A.W. Certainly, when I was at AstraZeneca—in the oncology and infection area—what we did was identify mechanisms that we were particularly interested in. And we were proactively going out and seeking people who had those opportunities, to find out exactly where the programs were and what they looked like. As a consequence of identifying things we did want, we also had things we really weren't that interested in. And if somebody came along with one of those then it was a case of telling them, “Thanks very much but for these reasons...” But did we publish a list of mechanisms that we did want? No, we didn't. And the reason for that was a lot of it overlapped with what was happening in our own research. And we weren't going to tell the competitors exactly what areas we felt were particularly important.

Does big pharma's interest in biologics signify a shift for healthcare?

R.H. At Merck we went from a culture where we were very much a small-molecule company with the mantra of “one milligram, one tablet, once a day.” Now you'll find we're equally receptive to biological approaches using proteins, including antibodies or si[small-interfering]RNAs. Our senior management in R&D has changed and we have a whole different team leading our efforts. Overall, that change in thinking has taken several years in our big company. One advantage of collaboration with the biotech sector is that cultural changes are achieved in weeks or months in a small company and the large pharma partner can benefit from that agility.

K.W. It is not just Merck who has made this transition, but the whole pharmaceutical industry. We are currently witnessing a tremendous endorsement by big pharma, including Boehringer Ingelheim, for large molecules and biologicals. With that we are seeing the merging interest in big biotech and big pharma to bring tomorrow's therapies to the market. There is the common challenge for both to bring true innovations to the market, and we are eventually all in the same boat. In the end, therapeutic advances and not me-too's will drive future pharmaceutical markets. Maybe that's good news for patients, that we all have to act in concert.
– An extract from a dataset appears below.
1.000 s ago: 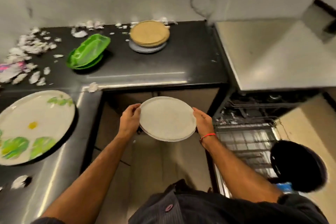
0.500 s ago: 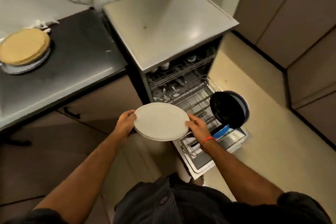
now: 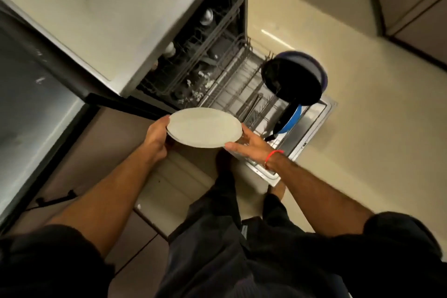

S.K. I'm not sure I actually agree with that. I think that society has shown quite clearly that it's not prepared to accept the risk associated with innovation. We see regulators and we see the issues with new therapies coming through, and even the smallest incidence of side effects will have a dramatic effect on how that drug is received, viewed, how it's labeled. I think actually you do see companies succeeding with me-too products. Look at the statins market, the way the statins market has grown and grown and grown. And one could actually argue over the incremental benefit at each point. I don't see me-too as being a situation where there's actually no benefit at all. Most blockbusters have been built on the basis that the first product and second product get there, they establish the approach, establish the marketplace, and then the next company comes along with an incremental benefit. It could be a slightly lower side-effect profile, it could be slightly better efficacy, it could be a better dosage form, but it's something that the market recognizes as something they'll pay for. So I'm not so sure that innovation is rewarded. I think we see that the risk associated with innovation, even once products get to market, are being treated very cautiously in our society now.

R.H. I think we've got into a discussion that to some extent is the dilemma of the pharmaceutical industry right now. What should you work on? Should you pick things you know that you're going to get reimbursed for, or should you pick things which are truly scientifically innovative? Obviously, in an ideal world you'd like to do both.